I've been self-employed for almost three decades and I have never missed
having a co-founder for anything I've ever done. But I'm highly self-motivated
and seldom second-guess my decisions, and with so many years in business I
have more than my share of experience doing all kinds of different work --
including programming. So maybe this is why I never missed having a co-
founder.

I guess if you want to get funding from Y you'll need a co-founder since PG
apparently doesn't fund companies without one -- not many of them anyways. But
since you said you don't need the money I cannot for the life of me figure out
why you would even want a co-founder ...

Do you really think it's an intelligent move to give away a huge chunk of your
future business simply to find a competent programmer???

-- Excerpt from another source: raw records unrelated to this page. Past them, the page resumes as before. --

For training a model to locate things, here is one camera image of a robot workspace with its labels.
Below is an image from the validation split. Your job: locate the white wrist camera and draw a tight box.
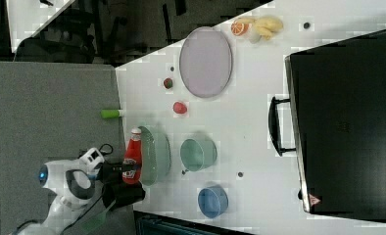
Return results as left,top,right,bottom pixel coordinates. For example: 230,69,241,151
79,148,105,170

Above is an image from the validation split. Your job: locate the green strainer basket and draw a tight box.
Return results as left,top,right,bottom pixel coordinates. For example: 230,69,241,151
139,125,171,186

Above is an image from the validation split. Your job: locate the green lime toy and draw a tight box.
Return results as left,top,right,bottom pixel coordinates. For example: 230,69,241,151
101,110,121,118

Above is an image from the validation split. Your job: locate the dark red toy strawberry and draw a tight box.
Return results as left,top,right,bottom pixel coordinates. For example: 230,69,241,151
163,77,173,89

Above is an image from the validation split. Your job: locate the yellow banana toy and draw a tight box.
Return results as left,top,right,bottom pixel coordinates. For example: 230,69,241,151
237,16,283,43

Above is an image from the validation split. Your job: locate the green mug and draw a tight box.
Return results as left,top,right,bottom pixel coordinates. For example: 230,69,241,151
179,134,217,174

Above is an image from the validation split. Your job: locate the red plush ketchup bottle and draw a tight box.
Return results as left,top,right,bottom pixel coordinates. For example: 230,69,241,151
122,127,142,184

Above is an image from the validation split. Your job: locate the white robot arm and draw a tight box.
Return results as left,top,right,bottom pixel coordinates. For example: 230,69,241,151
0,157,145,235

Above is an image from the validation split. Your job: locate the pink red toy strawberry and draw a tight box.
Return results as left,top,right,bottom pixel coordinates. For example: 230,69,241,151
172,102,187,115

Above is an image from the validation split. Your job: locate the lilac round plate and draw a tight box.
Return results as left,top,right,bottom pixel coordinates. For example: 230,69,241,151
179,26,232,98

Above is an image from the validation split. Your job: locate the orange slice toy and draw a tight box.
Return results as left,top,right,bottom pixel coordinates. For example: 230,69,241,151
230,22,249,36

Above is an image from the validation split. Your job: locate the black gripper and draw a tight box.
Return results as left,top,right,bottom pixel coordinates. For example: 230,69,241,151
97,162,142,183

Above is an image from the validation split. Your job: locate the blue cup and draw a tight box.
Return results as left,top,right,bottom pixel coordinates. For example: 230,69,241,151
198,185,229,218

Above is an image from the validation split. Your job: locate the black cable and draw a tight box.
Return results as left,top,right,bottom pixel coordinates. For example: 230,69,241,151
11,143,116,235

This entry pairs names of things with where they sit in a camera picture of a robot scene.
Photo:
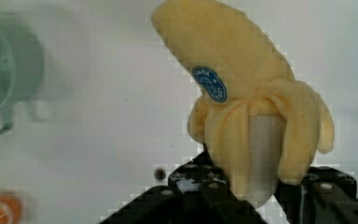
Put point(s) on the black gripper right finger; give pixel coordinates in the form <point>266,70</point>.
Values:
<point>324,196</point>

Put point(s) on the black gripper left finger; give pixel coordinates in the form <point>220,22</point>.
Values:
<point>197,193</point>

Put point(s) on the yellow plush banana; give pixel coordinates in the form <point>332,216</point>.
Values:
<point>260,124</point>

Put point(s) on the green mug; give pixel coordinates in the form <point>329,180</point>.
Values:
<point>21,66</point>

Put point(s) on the orange slice toy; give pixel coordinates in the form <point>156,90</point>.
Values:
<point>10,209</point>

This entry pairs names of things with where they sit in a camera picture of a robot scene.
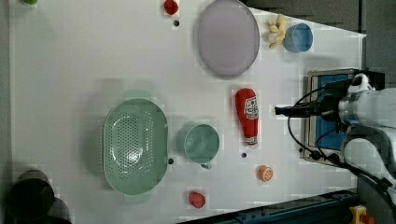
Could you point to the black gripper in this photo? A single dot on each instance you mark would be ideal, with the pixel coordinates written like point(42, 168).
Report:
point(325, 107)

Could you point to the red plush ketchup bottle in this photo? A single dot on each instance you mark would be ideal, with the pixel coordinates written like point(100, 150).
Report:
point(248, 113)

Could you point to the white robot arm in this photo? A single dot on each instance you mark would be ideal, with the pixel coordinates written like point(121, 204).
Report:
point(364, 114)

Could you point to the green oval strainer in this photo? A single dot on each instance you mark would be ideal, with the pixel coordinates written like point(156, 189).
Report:
point(135, 146)

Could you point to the plush orange slice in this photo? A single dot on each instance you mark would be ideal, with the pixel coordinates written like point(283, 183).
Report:
point(265, 173)

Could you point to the blue bowl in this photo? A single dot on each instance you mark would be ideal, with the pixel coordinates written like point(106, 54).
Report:
point(299, 38)

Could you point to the plush banana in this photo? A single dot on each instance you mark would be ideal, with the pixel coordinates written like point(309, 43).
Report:
point(277, 31)

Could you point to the grey oval plate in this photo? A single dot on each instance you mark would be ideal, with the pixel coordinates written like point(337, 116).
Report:
point(228, 37)

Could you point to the plush strawberry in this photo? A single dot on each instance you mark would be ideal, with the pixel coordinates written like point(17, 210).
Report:
point(196, 199)

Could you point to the red plush tomato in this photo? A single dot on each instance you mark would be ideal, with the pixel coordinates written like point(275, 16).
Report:
point(170, 7)

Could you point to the black cylinder lower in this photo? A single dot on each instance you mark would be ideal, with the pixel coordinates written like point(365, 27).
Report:
point(57, 213)

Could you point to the black cylinder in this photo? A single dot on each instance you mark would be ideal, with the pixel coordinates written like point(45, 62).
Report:
point(31, 197)
point(57, 213)

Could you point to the black cylinder upper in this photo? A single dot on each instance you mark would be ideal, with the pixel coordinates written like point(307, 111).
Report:
point(31, 197)

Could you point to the green cylinder toy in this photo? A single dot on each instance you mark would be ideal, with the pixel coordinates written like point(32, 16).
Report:
point(30, 2)

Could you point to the blue tray in frame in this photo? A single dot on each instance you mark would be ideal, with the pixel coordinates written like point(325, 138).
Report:
point(317, 131)

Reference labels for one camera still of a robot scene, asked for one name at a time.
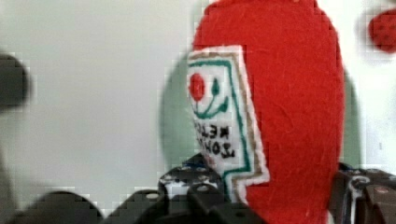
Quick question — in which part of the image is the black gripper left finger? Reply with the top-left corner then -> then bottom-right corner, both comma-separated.
102,154 -> 267,224

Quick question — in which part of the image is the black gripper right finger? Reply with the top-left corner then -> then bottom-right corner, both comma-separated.
329,163 -> 396,224

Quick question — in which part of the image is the red felt ketchup bottle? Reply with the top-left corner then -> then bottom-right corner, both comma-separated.
187,0 -> 345,224

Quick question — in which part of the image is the small red felt strawberry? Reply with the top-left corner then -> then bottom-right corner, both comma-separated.
368,8 -> 396,53

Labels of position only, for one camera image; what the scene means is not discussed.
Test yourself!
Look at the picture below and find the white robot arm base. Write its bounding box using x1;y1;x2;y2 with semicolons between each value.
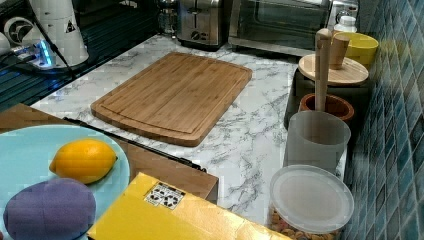
0;0;90;70

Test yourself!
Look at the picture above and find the glass jar behind toaster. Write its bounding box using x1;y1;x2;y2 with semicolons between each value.
157;0;177;37

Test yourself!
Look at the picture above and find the stainless steel toaster oven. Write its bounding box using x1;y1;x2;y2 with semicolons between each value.
228;0;332;56

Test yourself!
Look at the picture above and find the bamboo cutting board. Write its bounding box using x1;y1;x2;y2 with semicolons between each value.
91;52;252;147

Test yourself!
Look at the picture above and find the frosted plastic cup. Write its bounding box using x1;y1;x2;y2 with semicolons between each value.
284;111;351;173

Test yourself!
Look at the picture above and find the yellow cardboard box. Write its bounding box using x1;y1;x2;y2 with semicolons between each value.
87;173;290;240

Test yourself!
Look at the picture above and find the clear jar with white lid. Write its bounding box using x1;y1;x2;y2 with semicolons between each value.
267;165;354;240

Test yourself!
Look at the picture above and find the yellow lemon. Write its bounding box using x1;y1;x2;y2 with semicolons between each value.
49;138;117;184

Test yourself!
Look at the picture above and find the wooden rolling pin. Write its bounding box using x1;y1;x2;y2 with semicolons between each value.
315;28;332;111

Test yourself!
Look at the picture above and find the round wooden board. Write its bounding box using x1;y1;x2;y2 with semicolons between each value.
298;54;369;86

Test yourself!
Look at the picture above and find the small wooden cup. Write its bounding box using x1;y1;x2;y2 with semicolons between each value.
329;34;350;70

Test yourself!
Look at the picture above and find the yellow bowl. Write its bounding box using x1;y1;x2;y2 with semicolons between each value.
340;32;379;69

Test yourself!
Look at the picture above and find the white capped bottle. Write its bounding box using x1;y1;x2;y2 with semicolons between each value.
333;16;357;33

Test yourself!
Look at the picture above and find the purple plush eggplant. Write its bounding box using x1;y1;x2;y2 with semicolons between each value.
3;178;96;240

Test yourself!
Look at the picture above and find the light blue plate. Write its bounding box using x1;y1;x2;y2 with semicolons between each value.
1;125;130;240

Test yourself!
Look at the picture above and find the black cable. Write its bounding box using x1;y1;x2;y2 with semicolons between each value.
23;0;77;80

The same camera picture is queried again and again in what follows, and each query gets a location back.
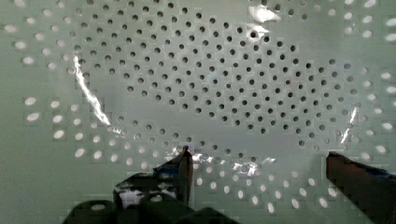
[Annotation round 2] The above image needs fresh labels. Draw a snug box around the mint green plastic strainer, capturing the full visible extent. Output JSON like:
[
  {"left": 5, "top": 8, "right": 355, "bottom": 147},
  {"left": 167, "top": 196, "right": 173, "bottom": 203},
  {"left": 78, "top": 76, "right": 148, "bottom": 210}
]
[{"left": 1, "top": 0, "right": 395, "bottom": 224}]

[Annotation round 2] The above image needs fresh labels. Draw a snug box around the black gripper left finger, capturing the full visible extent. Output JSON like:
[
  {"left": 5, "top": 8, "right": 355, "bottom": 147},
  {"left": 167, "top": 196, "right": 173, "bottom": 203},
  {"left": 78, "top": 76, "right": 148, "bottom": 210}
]
[{"left": 113, "top": 146, "right": 193, "bottom": 209}]

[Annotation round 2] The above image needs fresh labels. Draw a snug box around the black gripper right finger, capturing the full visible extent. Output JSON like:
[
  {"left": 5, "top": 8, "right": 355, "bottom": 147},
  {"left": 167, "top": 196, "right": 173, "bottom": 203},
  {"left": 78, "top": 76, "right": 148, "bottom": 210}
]
[{"left": 326, "top": 151, "right": 396, "bottom": 224}]

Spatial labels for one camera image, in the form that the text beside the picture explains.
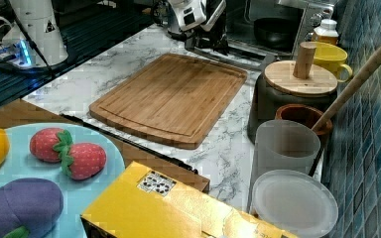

Regardless of your answer, I think you should hire a programmer instead of
trying to partner with one (unless you really don't have as much money as you
suggest) ... and there are lots of places to find programmers other than the
Bay Area.

I also think you're going to have to get over your fear of someone stealing
your idea, and start explaining it in more detail, before you'll find the
person or people who will do the programming that makes it a reality. I'm
willing to bet that you're not even the first to think of your idea. You might
even be surprised when you explain it to learn that other people here already
know of similar services, either currently in existence or in the process of
being developed.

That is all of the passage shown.